Market segmentation is the method of dividing a total market into groups consisting of people who have somewhat similar product needs. A market segment is the breaking up of a market made up of people or a business with one or more characteristics that cause them to demand similar products or services based on traits of those products such as price or function. In order for a market segment to be workable, it must be large enough to make a profit.
The process of market segmentation entails four steps. The first step is “Identifying product-related need sets”. This step includes focusing on the needs of the consumer then consumer characteristics related to those needs. The second step is “Grouping customers with similar need sets”. In this step, research of the consumer is involved, such as group interviews, surveys, and product concept tests. The third step is “Describing each group”. This step entails describing each group of consumers in terms of their demographics, lifestyles, and media usage. In order to effectively communicate with consumers, one must understand the context in which a product is purchased and consumed, how customers think about the product, and the lingo the customer uses to describe it. The fourth step is “Selecting an attractive segment(s) to serve”. This step includes selecting the “target market”. In order to make this decision, the size and expansion of the segment, the intensity of the present and projected competition, the cost of providing the superior value, and so forth are very important.
Market segmentation is imperative in the study of consumer behavior because a business that develops a total product focused solely on the needs of the consumer will be able to meet that consumer’s desires.
2. What is required to provide superior customer value?

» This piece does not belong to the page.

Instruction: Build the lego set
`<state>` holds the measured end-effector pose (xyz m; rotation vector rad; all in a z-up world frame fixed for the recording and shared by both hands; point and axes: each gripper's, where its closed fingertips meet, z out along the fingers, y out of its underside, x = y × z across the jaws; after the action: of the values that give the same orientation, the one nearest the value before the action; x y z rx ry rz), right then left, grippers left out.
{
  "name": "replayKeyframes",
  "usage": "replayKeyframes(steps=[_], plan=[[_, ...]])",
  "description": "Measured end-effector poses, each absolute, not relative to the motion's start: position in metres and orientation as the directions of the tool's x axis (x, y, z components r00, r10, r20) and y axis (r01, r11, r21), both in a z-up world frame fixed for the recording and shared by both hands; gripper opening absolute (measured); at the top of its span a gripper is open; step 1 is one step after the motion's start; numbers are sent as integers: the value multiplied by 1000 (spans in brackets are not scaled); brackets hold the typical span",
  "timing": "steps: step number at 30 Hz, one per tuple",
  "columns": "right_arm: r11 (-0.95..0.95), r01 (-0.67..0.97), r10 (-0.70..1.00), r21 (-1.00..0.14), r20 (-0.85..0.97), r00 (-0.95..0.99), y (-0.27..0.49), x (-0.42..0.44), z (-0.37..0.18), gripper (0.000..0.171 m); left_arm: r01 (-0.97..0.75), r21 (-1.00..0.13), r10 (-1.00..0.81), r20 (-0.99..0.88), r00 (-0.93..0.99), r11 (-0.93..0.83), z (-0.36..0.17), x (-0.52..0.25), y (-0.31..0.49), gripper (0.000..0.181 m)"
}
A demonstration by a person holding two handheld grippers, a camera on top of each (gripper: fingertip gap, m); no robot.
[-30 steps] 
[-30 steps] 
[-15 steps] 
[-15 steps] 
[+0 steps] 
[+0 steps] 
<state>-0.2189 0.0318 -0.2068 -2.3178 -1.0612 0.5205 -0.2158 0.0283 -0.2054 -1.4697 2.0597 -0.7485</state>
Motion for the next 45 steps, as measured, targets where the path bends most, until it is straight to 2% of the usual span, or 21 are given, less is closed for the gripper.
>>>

Customers do not want products and services, they want what those products and services will do to benefit them. To provide superior customer value, a business must learn to create satisfied customers and future sales which require customers to believe that the product will meet their needs and offer superior value after they have used it. A customer buys a product based on his or her perception of his or her expectation. The product must deliver as much or more value than the customer even thought possible and must satisfy the customer’s needs. Superior customer value requires an extremely thorough understanding of consumer behavior.
3. What is marketing strategy? Why is it important to the study of consumer behavior?
The core of good marketing strategy is “providing superior customer value requires the organization to do a better job of anticipating and reacting to customer needs than the competition does.” It begins with an analysis of the considered market. This includes a detailed analysis of the organization’s capabilities, the competitors’ strengths and weaknesses, the economic and technological forces affecting the market, and the existing and possible customers in the market. Next, the marketing strategy is formulated and seeks to provide the customer with more value than its competitor while still producing a profit for the organization. Marketing strategy is important in the study of consumer behavior because a consumer’s reaction to the marketing strategy is the main determinant in an organization’s success or failure.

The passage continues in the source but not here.